Our simulation modeling offerings span from discrete event simulation for queues to full analytical conceptual models that simulate both infrastructure and application changes. Our simulation modeling solutions and services also cover a variety of business cost and requirements cases.
Choosing the optimal hardware and software configuration for a new system or an infrastructure change can be difficult. The following questions are commonly asked:
- What is the optimum hardware for my application?
- What bottlenecks exist for my application?
- Would my most effective investment be in more memory, faster drives or greater processing power?
- How should I right-size to take advantage of a virtualised application architecture?
- Will it be more cost effective to regrade my application or should I invest in more suitable hardware for the desired hastening of response time?
- [Despite my vendor's lavish claims,] would throwing money at hardware actually give me the desired response times?
- Are there enough resources for current workload characteristics?
- What if we increased the user workload characteristics by 25%?
- Will the network be able to cope with the increase in traffic?

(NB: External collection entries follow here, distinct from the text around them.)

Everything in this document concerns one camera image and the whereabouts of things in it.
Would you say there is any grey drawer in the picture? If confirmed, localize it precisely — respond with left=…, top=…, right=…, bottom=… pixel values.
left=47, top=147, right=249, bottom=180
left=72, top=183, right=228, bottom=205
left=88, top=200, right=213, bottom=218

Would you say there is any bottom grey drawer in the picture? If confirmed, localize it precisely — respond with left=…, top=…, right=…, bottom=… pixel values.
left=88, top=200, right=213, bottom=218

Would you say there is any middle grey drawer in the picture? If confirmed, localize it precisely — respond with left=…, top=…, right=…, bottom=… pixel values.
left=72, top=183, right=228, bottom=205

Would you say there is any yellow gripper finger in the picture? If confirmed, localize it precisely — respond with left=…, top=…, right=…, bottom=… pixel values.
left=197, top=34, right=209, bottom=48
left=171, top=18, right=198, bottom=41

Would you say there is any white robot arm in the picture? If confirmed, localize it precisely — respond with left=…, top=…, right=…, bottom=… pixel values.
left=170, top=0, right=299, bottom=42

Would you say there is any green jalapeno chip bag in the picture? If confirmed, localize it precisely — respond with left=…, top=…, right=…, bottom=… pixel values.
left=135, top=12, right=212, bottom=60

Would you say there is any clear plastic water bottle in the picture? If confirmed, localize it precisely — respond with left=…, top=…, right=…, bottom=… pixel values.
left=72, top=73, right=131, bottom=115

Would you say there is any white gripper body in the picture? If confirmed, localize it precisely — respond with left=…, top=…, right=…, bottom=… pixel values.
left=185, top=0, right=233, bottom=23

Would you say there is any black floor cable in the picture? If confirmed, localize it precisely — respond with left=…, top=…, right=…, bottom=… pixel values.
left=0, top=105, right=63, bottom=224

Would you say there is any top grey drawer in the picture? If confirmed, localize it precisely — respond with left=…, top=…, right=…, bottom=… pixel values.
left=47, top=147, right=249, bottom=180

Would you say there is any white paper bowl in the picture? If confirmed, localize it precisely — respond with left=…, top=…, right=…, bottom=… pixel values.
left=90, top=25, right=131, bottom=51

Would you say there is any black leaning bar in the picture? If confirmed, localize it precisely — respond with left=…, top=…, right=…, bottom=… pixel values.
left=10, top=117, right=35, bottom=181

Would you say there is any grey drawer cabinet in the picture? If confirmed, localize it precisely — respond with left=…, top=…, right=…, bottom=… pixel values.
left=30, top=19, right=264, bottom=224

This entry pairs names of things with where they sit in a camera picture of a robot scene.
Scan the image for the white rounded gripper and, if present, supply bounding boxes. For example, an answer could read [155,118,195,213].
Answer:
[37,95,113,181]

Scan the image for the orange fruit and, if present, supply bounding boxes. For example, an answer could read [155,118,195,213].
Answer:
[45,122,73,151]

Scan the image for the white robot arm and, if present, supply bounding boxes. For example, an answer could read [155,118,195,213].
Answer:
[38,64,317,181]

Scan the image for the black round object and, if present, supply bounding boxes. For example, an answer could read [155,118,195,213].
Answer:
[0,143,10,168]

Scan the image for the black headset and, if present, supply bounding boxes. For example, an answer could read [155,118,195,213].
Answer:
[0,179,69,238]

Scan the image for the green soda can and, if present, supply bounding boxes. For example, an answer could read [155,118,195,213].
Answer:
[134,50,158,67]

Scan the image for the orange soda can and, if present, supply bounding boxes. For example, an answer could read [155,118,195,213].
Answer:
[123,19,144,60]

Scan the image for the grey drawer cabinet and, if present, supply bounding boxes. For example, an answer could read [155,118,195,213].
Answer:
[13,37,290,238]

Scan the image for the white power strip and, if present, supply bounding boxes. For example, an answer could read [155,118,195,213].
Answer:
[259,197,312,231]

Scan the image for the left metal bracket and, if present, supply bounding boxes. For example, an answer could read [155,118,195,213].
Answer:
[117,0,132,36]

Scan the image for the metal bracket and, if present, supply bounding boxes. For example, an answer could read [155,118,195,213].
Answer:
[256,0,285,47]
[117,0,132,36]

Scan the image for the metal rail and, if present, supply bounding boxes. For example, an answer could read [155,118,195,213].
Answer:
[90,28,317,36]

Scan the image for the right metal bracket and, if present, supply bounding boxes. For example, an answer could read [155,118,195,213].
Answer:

Many of these questions can be answered prior to deployment using discrete event simulation techniques. Performance engineering allows you to build a predictive discrete event simulation conceptual models of the system infrastructure. This enables the modeling of component or infrastructure changes as part of a 'what if' analysis. This means that performance bottlenecks and problems can be identified early in the software lifecycle using predictive performance modeling.
Additional business insight can be gained using discrete event simulation conceptual models of the infrastructure. The conceptual models can include profiles and characteristics of individual workloads and users. Business analysts can easily simulate changes such as increases in workload or hardware changes. These scenarios can highlight which options best meet both performance and cost goals.